We can get away with this for a while. Well-designed, highly structured systems can accommodate some added complexity without compromising the overall structure. Mature systems have layers of safeguards which protect against new sources of error. However, complexity compounds over time, making it harder to understand, repair, and evolve the system. As more and more errors are introduced, they may become frequent enough, or co-occur enough, to slip past safeguards. LLMs may offer short-term boosts in “productivity” which are later dragged down by increased complexity and fragility.

This is wild speculation, but there are some hints that this story may be playing out. After years of Microsoft pushing LLMs on users and employees alike, Windows seems increasingly unstable. GitHub has been going through an extended period of outages and over the last three months has less than 90% uptime—even the core of the service, Git operations, has only a single nine. AWS experienced a spate of high-profile outages and blames in part generative AI. On the other hand, some peers report their LLM-coded projects have kept complexity under control, thanks to careful gardening.

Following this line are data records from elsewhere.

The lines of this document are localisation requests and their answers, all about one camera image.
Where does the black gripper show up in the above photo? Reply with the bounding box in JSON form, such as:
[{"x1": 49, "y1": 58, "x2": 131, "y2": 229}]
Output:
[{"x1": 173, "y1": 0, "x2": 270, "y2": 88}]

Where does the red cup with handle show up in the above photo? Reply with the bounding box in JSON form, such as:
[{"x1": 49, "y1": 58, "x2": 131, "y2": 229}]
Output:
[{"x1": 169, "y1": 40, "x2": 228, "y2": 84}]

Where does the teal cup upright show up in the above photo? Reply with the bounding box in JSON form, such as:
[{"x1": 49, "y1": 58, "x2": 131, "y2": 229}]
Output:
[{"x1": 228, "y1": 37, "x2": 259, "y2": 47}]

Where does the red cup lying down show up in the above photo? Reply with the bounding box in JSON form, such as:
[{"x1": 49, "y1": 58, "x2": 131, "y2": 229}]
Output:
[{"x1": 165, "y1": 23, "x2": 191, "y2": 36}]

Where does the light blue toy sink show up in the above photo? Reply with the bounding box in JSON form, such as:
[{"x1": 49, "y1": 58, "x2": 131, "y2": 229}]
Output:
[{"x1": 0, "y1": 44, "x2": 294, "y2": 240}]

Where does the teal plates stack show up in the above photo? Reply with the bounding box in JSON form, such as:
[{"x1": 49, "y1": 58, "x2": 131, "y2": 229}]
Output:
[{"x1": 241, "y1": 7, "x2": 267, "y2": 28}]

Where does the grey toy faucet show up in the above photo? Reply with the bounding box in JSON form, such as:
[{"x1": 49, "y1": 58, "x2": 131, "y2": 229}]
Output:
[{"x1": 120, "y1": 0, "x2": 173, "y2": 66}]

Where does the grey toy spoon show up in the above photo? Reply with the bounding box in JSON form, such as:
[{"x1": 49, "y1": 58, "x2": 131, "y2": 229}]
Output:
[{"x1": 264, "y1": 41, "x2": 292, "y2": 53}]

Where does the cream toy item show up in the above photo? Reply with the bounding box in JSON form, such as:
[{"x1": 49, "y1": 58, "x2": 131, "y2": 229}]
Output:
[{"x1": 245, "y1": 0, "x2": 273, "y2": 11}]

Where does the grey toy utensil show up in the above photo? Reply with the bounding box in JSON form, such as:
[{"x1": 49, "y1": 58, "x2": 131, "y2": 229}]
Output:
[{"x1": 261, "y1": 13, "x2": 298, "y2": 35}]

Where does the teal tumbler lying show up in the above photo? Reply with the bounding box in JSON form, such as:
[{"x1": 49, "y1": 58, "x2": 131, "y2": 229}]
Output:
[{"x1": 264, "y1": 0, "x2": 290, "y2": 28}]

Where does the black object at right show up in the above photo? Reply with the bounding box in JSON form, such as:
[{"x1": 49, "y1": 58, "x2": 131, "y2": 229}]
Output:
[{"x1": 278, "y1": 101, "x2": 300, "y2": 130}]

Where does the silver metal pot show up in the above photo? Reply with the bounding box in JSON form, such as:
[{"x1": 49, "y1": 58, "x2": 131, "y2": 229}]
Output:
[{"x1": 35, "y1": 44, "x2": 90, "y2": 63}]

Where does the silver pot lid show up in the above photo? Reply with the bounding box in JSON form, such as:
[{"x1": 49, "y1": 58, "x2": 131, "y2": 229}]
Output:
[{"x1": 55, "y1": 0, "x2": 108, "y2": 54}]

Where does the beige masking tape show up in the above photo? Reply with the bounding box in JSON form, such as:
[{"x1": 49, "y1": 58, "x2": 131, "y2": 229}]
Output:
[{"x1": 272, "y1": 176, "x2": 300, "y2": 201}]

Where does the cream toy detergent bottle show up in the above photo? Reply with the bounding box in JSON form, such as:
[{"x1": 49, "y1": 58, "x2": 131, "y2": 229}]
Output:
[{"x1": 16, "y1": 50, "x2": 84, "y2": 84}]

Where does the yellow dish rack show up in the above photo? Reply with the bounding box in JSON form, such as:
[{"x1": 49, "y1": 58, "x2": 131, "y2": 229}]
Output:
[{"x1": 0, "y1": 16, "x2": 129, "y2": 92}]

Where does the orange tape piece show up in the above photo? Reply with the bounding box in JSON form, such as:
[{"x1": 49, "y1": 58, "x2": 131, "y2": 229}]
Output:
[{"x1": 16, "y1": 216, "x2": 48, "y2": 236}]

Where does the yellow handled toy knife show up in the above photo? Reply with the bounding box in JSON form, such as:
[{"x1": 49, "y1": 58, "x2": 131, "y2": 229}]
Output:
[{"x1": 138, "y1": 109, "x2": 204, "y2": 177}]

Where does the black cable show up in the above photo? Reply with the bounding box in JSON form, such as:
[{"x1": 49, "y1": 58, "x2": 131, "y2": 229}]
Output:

I speak of software here, but I suspect there could be analogous stories in other complex systems. If Congress uses LLMs to draft legislation, a combination of plausibility, automation bias, and deskilling may lead to laws which seem reasonable in isolation, but later reveal serious structural problems or unintended interactions with other laws.⁶ People relying on LLMs for nutrition or medical advice might be fine for a while, but later discover they’ve been slowly poisoning themselves. LLMs could make it possible to write quickly today, but slow down future writing as it becomes harder to find and read trustworthy sources.